When developing an R package, we sometimes might want to include a Quarto template as part of the package. There might be better ways to approach this, but my approach has been inspired by Meghan Hall’s approach

Basically, the process entails:

  1. Creating the template (and any accompanying files)
  2. Creating a function to copy over the template

Creating the Template

In the R package, the Quarto template should go somewhere within the inst directory. Beyond that, I’m not sure it actually matters. My approach has been to include it in inst/extdata/_extensions, but this might be a relic of the approach for using Rmarkdown.

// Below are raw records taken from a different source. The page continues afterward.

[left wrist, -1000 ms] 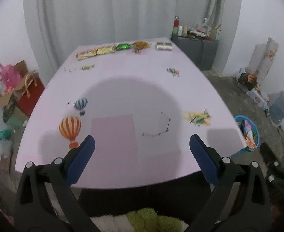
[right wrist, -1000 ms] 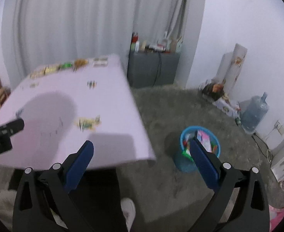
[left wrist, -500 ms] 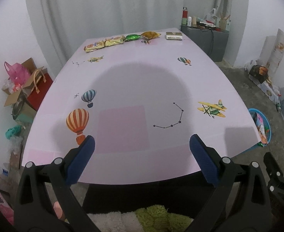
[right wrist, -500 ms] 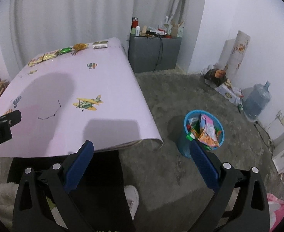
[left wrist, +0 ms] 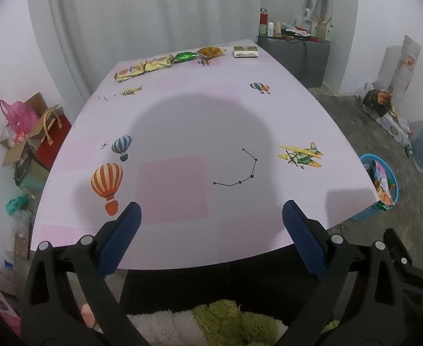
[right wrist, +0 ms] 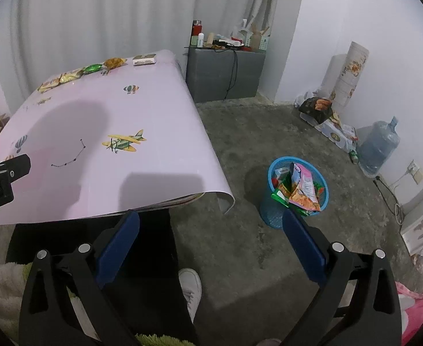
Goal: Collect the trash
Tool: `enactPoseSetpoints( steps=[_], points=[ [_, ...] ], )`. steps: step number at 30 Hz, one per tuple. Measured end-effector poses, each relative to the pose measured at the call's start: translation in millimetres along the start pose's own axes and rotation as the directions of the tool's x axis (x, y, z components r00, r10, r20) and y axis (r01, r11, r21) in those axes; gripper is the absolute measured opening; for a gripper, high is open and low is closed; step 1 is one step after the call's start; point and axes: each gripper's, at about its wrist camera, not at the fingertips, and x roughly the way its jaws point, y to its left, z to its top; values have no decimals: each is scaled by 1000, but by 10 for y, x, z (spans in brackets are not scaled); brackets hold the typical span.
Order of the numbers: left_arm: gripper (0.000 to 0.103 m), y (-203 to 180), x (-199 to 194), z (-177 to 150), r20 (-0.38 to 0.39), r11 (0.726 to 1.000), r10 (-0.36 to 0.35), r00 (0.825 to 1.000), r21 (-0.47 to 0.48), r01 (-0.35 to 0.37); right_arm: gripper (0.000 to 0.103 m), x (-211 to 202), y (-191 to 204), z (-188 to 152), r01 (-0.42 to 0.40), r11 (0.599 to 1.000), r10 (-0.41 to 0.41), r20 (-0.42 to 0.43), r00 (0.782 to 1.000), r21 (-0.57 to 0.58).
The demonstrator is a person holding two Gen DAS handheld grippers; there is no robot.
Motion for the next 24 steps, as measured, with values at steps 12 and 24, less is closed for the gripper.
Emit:
enactPoseSetpoints(
  steps=[12,24],
  points=[
    [94,108,-8,-18,-20,999,37,999,-4,-37,97,-5,36,-2,-16,1000,16,1,1000,-5],
    [94,98,44,-96,-64,1000,16,998,4,-16,97,8,-13,27,-26,1000,26,-2,1000,-4]
  ],
)
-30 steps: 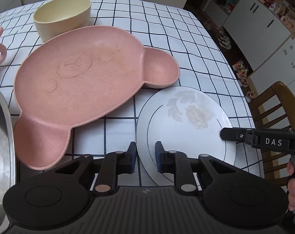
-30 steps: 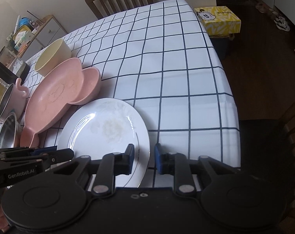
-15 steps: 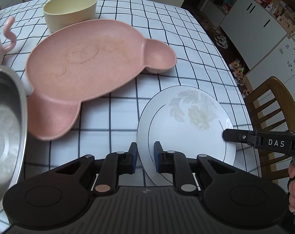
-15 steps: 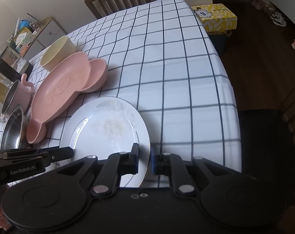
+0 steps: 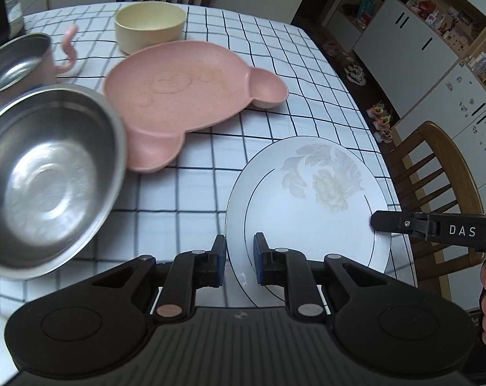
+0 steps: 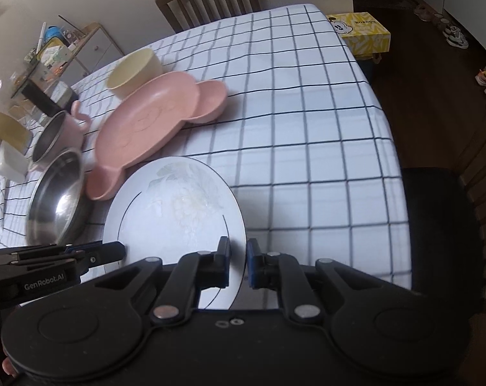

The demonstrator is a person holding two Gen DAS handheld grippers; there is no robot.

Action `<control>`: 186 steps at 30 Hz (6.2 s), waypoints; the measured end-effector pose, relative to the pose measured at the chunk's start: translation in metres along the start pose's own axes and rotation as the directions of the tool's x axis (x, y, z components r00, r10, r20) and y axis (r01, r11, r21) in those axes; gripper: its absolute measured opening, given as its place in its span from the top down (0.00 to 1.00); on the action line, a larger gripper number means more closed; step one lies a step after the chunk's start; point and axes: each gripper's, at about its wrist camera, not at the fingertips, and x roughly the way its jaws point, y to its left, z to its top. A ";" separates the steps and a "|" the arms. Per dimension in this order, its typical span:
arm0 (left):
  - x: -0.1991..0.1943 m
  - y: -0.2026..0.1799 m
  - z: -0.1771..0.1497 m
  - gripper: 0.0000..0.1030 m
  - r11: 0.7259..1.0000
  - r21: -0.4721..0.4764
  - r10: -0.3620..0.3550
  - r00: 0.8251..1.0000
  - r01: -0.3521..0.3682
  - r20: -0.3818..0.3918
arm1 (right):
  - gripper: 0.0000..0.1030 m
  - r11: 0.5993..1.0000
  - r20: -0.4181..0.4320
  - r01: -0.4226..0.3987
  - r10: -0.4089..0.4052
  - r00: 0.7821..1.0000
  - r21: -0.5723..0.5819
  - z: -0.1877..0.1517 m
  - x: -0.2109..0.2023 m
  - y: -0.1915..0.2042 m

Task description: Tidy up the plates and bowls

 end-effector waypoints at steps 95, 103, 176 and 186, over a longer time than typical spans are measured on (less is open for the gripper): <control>-0.188 0.207 -0.118 0.84 0.973 0.226 0.017 0.996 -0.037 0.089 | 0.70 0.992 0.034 0.026 -0.022 0.999 -0.124 -0.152 -0.001 0.291; -0.201 0.192 -0.105 0.78 0.966 0.257 -0.028 0.989 -0.010 0.145 | 0.65 0.987 0.130 0.054 -0.034 0.991 -0.150 -0.148 -0.032 0.298; 0.096 0.098 0.180 0.71 0.956 0.098 0.280 0.960 -0.276 -0.031 | 0.61 0.981 0.026 0.175 -0.174 0.984 -0.086 0.145 0.123 0.029; 0.097 0.091 0.178 0.86 0.957 0.111 0.274 0.961 -0.269 -0.030 | 0.89 0.984 0.027 0.150 -0.148 0.989 -0.091 0.144 0.123 0.035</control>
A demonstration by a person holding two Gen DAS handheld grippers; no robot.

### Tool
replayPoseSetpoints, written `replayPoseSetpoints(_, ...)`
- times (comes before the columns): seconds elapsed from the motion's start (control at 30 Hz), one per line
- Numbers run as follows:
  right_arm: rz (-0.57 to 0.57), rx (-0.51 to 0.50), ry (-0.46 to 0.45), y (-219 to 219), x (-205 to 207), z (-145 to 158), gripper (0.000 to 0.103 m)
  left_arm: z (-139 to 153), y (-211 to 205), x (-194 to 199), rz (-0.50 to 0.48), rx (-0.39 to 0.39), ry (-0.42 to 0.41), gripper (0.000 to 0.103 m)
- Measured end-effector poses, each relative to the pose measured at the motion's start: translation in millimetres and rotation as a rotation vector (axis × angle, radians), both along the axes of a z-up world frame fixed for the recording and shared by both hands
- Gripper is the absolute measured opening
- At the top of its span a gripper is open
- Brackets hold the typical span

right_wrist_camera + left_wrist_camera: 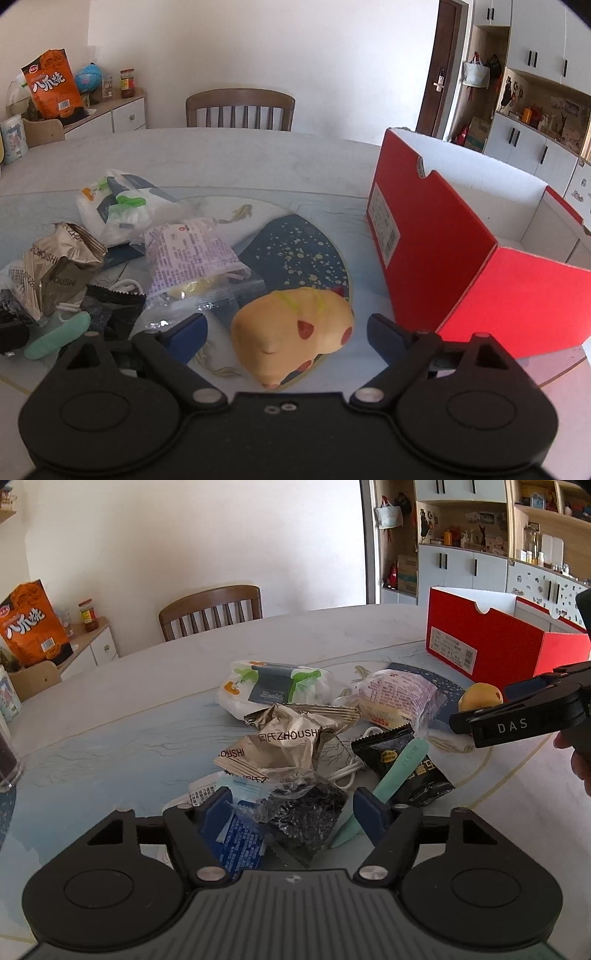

Regardless, if (for example), I’m making a template for a school report, I might structure the folder like:

inst/extdata/_extensions/SchReport/template.qmd

And then I can define the template however I want. I would also want to include any .css or .scss files in the SchReport directory.

Note! Despite the naming, these templates are not the same as extensions. A Quarto Extension should probably have its own package, since it should be content-agnostic

Creating a Utility Function

Once the template is created, we then want a function to copy that template (and any supplemental files) over to wherever we want to work with it.

My version of the function that does this is similar to Meghan Hall’s version.

I might have something like:

use_report_template <- function(file_name, ext_name = "SchReport", edit = FALSE) {
	#some checks for input arguments
	ext_path <- paste0("_extensions", ext_name)	
 
	#copy from pkg to current dir
	file.copy(
	from = system.file(paste0("extdata/_extensions/", ext_name), package = "MyPkg"), #note that this should be the pkg name
    to = paste0("_extensions/"),
    overwrite = TRUE,
    recursive = TRUE,
    copy.mode = TRUE
	)
 
	pth <- paste0(ext_path, "/template.qmd")
	file.copy(pth, paste0(file_name, ".qmd", collapse = ""))
 
	if (edit) {
		file.edit(paste0(file_name, ".qmd", collapse = ""))	
	}
}

This copies over the relevant template folder (SchReport in this case) from MyPkg into the current directory and creates a new .qmd file named whatever we supply to the file_name argument.

We can then render this template using the typical quarto render CLI workflow.